Canada joins U.S. in ASAT testing ban
WASHINGTON — The Canadian government announced May 9 that it is joining the United States in banning tests of destructive direct-ascent antisatellite weapons as a step toward norms of responsible behavior in space.
In a tweet, the Permanent Mission of Canada to the United Nations in Geneva announced that Canada would abide by the non-binding ban on such ASAT tests announced by Vice President Kamala Harris April 18. Such tests, Harris said at the time, create dangerous amounts of debris in orbit, and she called on other nations to join the United States in the ban.
“For 40 years [Canada] has advocated for a halt to anti-satellite (ASAT) tests. Today we joined the US pledge not to conduct destructive ASAT missile testing. We encourage all states to join so that together we can make this a global norm,” the Canadian government stated.
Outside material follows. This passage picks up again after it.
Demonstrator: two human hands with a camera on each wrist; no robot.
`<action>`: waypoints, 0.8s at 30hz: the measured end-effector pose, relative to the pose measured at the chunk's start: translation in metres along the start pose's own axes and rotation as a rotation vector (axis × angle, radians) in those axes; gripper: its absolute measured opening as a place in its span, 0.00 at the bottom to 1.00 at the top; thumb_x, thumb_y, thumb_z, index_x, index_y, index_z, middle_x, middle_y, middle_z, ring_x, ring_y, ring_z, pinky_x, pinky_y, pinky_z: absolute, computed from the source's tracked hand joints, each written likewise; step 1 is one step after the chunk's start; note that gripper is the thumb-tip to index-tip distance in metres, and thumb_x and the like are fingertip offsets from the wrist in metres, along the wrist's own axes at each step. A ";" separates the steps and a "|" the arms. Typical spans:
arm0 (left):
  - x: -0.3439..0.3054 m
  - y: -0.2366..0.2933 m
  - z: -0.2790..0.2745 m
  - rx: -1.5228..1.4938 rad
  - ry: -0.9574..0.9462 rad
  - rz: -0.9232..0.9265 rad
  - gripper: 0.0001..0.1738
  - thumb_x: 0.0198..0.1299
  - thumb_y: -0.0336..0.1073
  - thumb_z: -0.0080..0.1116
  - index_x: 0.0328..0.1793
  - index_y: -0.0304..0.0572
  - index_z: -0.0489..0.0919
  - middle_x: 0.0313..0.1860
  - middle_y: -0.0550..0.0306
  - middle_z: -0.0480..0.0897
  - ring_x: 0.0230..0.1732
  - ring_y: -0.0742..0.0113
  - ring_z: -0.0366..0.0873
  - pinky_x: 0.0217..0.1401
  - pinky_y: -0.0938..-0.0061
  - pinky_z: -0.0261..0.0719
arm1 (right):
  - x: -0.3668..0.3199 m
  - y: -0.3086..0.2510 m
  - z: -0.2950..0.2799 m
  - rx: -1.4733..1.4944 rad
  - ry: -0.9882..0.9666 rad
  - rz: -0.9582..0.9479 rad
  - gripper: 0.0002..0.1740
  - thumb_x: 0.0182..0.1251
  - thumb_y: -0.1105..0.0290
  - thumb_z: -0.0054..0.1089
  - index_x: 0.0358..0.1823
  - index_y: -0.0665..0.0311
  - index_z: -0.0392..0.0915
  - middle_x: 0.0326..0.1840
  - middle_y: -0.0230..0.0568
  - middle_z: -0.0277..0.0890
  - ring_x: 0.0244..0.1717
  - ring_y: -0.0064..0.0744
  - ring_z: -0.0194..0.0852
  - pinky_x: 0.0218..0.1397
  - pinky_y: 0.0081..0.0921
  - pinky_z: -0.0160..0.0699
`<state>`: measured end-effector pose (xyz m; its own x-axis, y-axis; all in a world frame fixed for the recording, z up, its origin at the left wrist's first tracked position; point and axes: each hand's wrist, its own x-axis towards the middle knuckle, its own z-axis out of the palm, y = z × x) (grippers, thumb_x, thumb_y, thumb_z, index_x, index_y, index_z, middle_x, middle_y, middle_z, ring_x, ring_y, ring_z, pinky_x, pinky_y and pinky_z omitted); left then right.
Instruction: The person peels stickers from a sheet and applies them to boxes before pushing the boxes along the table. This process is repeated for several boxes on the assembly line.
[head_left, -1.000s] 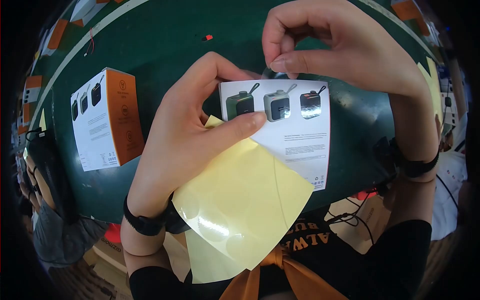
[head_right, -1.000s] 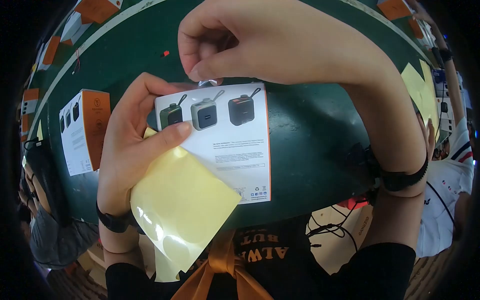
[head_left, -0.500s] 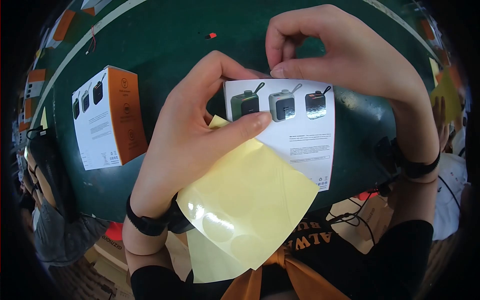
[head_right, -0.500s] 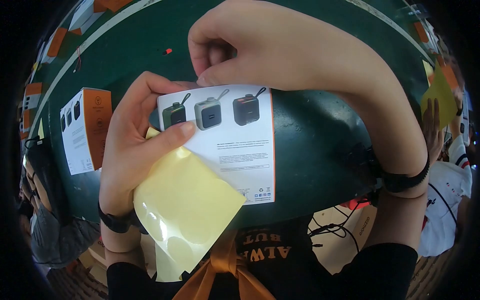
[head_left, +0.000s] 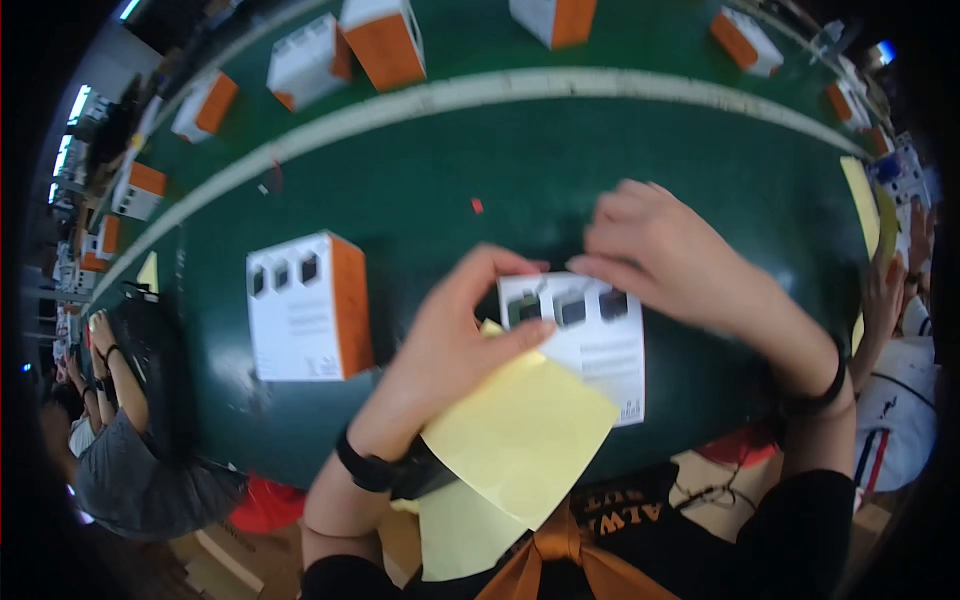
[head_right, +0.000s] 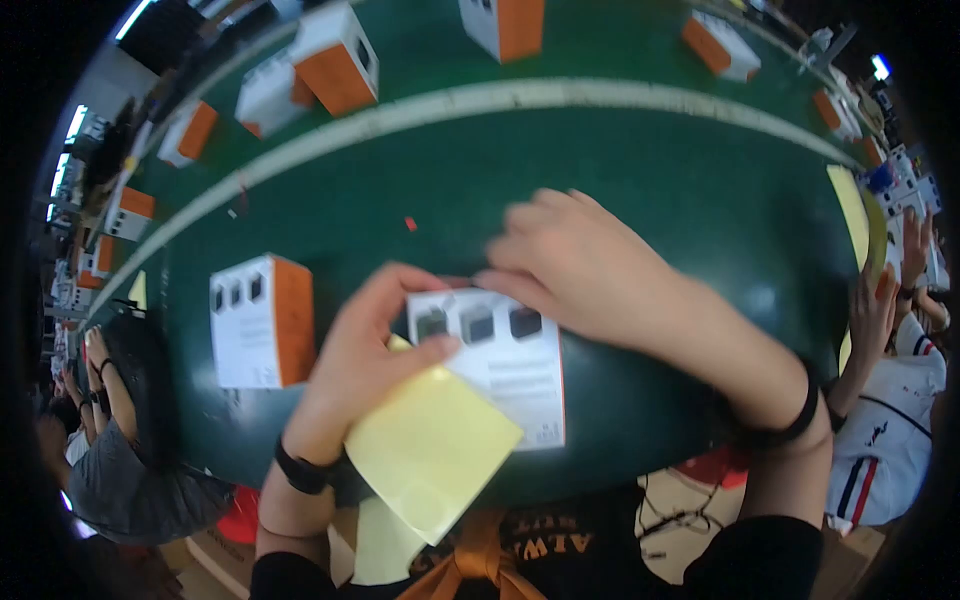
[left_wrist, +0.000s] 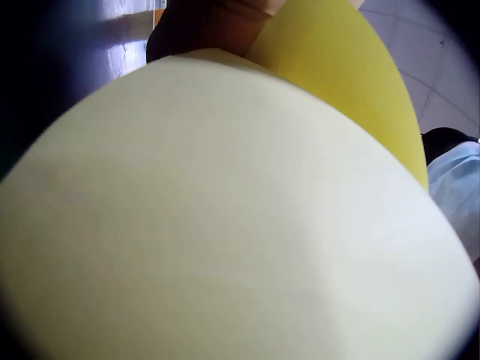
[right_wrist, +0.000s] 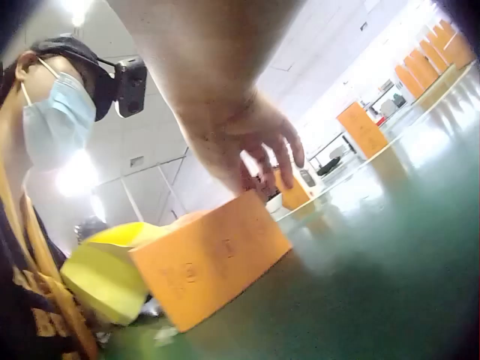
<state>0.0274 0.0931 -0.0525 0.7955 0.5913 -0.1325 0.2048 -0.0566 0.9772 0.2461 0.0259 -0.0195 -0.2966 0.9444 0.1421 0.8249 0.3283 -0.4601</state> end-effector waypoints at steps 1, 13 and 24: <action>-0.001 -0.001 0.001 0.048 0.034 0.093 0.23 0.52 0.28 0.65 0.55 0.38 0.71 0.52 0.55 0.77 0.51 0.70 0.75 0.50 0.78 0.73 | -0.008 -0.009 -0.010 -0.207 0.010 0.016 0.12 0.58 0.63 0.63 0.30 0.65 0.76 0.33 0.40 0.70 0.41 0.43 0.70 0.39 0.44 0.67; -0.051 0.033 -0.028 -0.302 0.202 0.099 0.14 0.55 0.20 0.59 0.48 0.33 0.75 0.45 0.54 0.82 0.32 0.77 0.81 0.30 0.86 0.79 | 0.018 0.019 -0.009 -0.418 0.011 -0.076 0.51 0.43 0.46 0.69 0.70 0.56 0.60 0.67 0.56 0.55 0.68 0.57 0.55 0.68 0.50 0.56; -0.045 0.016 -0.028 -0.179 0.060 0.061 0.13 0.55 0.19 0.58 0.48 0.31 0.76 0.44 0.51 0.81 0.46 0.70 0.80 0.40 0.81 0.80 | 0.178 0.165 -0.013 -0.701 0.309 0.268 0.26 0.56 0.72 0.58 0.59 0.53 0.73 0.56 0.48 0.70 0.56 0.48 0.68 0.61 0.43 0.69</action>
<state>-0.0210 0.0878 -0.0259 0.7668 0.6384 -0.0677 0.0487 0.0473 0.9977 0.3361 0.2481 -0.0584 0.0153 0.9215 0.3882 0.9891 -0.0707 0.1290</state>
The move is largely symbolic. Canada has never developed or tested ASAT weapons and had announced no plans to do so. However, the announcement, coming at the start of a week of deliberations by a U.N.-chartered Open-Ended Working Group (OEWG) in Geneva on norms of behavior for reducing space threats, could help build momentum for broader support for the ban.
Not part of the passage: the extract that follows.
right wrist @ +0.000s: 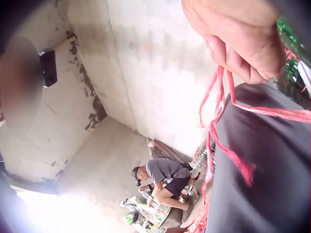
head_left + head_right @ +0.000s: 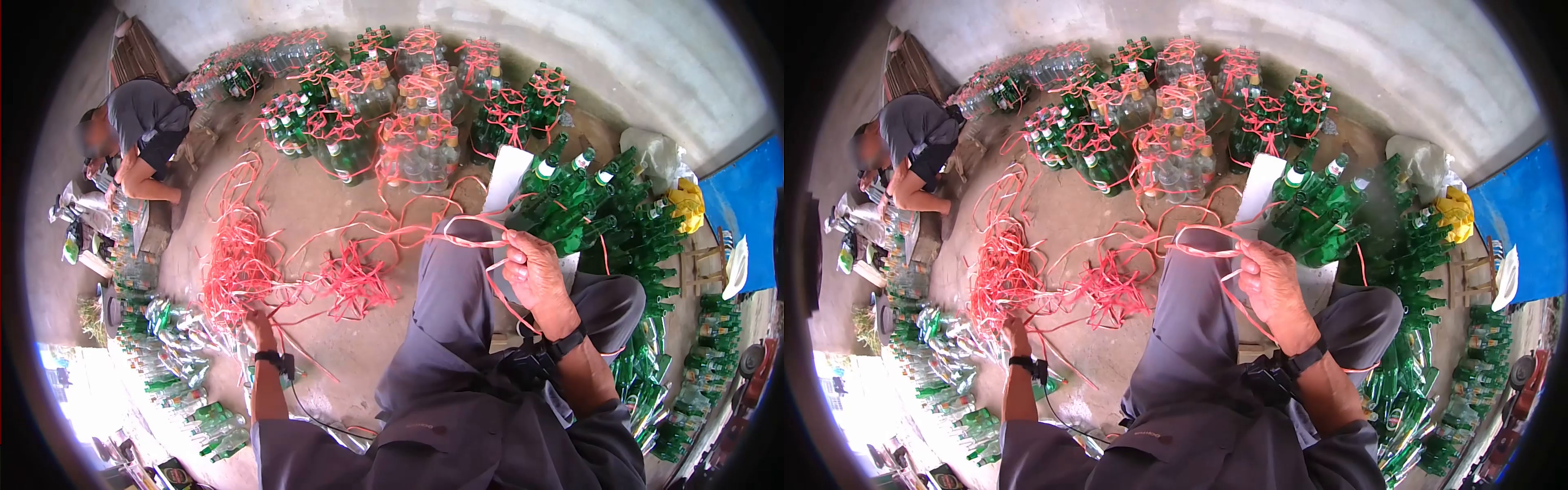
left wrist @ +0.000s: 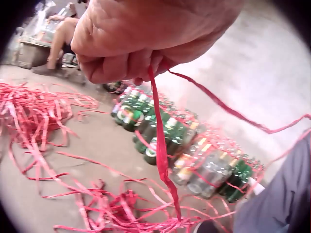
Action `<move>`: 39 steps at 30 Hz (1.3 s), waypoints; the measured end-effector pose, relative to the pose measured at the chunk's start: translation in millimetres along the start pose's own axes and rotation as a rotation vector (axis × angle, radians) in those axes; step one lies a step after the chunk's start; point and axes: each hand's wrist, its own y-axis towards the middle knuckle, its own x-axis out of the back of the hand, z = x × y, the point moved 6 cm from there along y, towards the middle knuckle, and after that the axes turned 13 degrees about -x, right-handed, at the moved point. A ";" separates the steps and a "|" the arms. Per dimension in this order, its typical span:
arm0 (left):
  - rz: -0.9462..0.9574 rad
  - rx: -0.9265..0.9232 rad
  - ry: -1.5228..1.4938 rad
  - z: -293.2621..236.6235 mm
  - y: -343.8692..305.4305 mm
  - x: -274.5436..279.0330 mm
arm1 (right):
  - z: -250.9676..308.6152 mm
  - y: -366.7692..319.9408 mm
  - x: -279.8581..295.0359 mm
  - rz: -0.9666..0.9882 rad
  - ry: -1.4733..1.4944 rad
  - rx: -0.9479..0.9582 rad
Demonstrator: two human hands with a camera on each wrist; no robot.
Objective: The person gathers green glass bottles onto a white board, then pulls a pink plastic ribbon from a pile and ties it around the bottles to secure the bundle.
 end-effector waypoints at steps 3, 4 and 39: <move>0.000 0.161 -0.010 34.5 -15.2 25.2 | 3.6 -0.8 3.3 -0.025 0.000 0.013; 0.000 0.187 -0.002 41.4 -20.0 28.8 | 4.6 -1.5 2.8 -0.027 -0.001 0.015; 0.746 -0.560 -0.683 -443.9 -144.7 -146.3 | -17.0 -32.6 -41.8 0.428 -0.287 -0.242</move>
A State Department official said last month that the United States announced the ASAT testing ban now to “spur a meaningful discussion” at the meeting, the first of four scheduled over the next two years.
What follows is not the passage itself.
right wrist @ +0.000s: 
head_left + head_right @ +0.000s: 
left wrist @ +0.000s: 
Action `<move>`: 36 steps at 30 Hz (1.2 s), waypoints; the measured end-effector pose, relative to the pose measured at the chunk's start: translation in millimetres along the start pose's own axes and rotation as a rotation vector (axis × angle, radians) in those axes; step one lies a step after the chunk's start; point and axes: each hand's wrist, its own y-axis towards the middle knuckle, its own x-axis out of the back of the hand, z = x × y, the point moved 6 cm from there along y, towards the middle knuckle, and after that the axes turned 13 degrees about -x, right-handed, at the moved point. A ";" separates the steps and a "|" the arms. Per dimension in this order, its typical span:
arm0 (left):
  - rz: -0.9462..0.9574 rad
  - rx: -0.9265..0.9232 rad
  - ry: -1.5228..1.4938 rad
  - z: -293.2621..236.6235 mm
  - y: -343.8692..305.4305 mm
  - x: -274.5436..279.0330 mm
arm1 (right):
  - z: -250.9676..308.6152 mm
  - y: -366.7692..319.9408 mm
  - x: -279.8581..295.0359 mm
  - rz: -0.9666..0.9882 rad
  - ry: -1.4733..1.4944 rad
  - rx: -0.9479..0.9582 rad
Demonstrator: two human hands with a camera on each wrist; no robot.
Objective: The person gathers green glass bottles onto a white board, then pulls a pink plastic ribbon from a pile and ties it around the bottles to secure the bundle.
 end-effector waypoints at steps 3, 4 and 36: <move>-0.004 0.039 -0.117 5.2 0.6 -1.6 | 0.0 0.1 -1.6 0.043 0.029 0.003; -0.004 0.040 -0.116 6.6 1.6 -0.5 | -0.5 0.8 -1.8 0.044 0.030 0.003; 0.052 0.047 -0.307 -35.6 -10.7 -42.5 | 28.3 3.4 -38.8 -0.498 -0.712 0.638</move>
“Having our own proposal at the OEWG of a norm of responsible behavior will allow the United States to demonstrate our leadership in this area and to drive a conversation in a way that supports our position and doesn’t undermine U.S. and allied security in the face of what surely will be competing proposals,” said Eric Desautels, acting assistant deputy of state for arms control, verification and compliance, at an April 21 webinar.
The Canadian government didn’t elaborate on its acceptance of the ASAT testing ban, but a paper it filed as part of the working group discussions outlined its opposition to ASAT testing. “Canada views responsible behaviour as committing to not undertake development, testing and use of ASAT capabilities which can cause widespread debris,” the paper stated. “Indeed, Canada supports discussions, in the context of the Conference on Disarmament, on a possible ban on testing and use of ASATs which cause space debris.”
A lack of progress in the Conference on Disarmament for many years, including failing to approve an agenda of topics for discussion, led to efforts like this working group to develop non-binding “rules of the road” for safe space operations, which Canada said in its white paper it supported. “From Canada’s perspective, pragmatic, non-binding standards of responsible behaviours should be applied as soon as possible which, if accepted by a majority of space-faring nations, could become legally binding international law in the future.”
The Secure World Foundation, an organization devoted to space sustainability, welcomed Canada’s announcement. “As the world has seen, these tests can produce hundreds or even thousands of pieces of debris, which pose a threat to all operators in nearby orbits,” it said in a statement, asking “other countries to adopt a similar commitment, helping to cement this initiative into a global norm.”
Canada is the first to formally back the ASAT testing ban. Jessica West, a senior researcher on space security at Project Ploughshares who is attending the working group meeting, said May 9 that while no other nations have formally joined the ban, several countries expressed support for it at the meeting, including France, Germany, Ireland, South Korea and the United Kingdom.